**AIM OF THE EXERCISE**
Write the data out again exactly and in full.

- - -

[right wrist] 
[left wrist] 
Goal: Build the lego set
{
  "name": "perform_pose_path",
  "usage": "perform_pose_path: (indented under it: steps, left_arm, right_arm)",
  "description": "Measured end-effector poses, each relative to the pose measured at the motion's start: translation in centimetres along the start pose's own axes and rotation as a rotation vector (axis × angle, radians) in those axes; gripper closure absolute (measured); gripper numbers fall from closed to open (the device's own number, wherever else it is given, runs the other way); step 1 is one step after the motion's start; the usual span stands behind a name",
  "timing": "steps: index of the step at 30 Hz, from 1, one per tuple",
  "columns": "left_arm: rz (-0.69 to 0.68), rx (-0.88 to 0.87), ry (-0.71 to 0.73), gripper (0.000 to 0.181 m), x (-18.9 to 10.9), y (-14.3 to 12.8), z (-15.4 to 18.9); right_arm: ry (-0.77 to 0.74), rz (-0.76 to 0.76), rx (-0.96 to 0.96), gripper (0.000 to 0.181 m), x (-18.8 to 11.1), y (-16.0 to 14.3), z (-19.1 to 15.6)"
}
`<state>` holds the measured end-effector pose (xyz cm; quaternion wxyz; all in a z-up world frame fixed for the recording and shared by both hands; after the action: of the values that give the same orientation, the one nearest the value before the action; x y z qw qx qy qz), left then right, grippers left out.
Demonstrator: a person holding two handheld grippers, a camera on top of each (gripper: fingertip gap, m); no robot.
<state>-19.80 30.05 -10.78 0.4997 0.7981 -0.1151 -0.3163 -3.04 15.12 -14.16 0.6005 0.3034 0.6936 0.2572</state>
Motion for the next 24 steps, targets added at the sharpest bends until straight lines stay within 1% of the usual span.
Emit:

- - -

**EXERCISE SOLUTION**
[right wrist] 
[left wrist] 
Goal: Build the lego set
{
  "name": "perform_pose_path",
  "usage": "perform_pose_path: (indented under it: steps, left_arm, right_arm)",
  "description": "Measured end-effector poses, each relative to the pose measured at the motion's start: translation in centimetres along the start pose's own axes and rotation as a rotation vector (axis × angle, radians) in those axes; gripper closure absolute (measured); gripper numbers fall from closed to open (the device's own number, wherever else it is given, runs the other way); step 1 is one step after the motion's start; the usual span stands behind a name",
  "timing": "steps: index of the step at 30 Hz, from 1, one per tuple",
  "columns": "left_arm: rz (-0.69 to 0.68), rx (-0.88 to 0.87), ry (-0.71 to 0.73), gripper (0.000 to 0.181 m), x (-18.9 to 10.9), y (-14.3 to 12.8), z (-15.4 to 18.9); right_arm: ry (-0.77 to 0.74), rz (-0.76 to 0.76), rx (-0.96 to 0.96), gripper (0.000 to 0.181 m), x (-18.8 to 11.1), y (-16.0 to 14.3), z (-19.1 to 15.6)"
}
`<state>` holds the measured end-effector pose (xyz cm; quaternion wxyz; all in a z-up world frame fixed for the recording and shared by both hands; after the action: of the values that give the same orientation, the one nearest the value before the action; x y z qw qx qy qz), left then right, grippers left out.
Demonstrator: a person holding two handheld grippers, a camera on top of each (gripper: fingertip gap, m); no robot.
<state>-19.80 30.05 -10.78 0.4997 0.7981 -0.1151 -0.3163 -3.04 15.12 -14.16 0.6005 0.3034 0.6936 0.2572</state>
Motion for the next 24 steps, targets added at the sharpest bends until straight lines stay within 1% of the usual span.
Emit:

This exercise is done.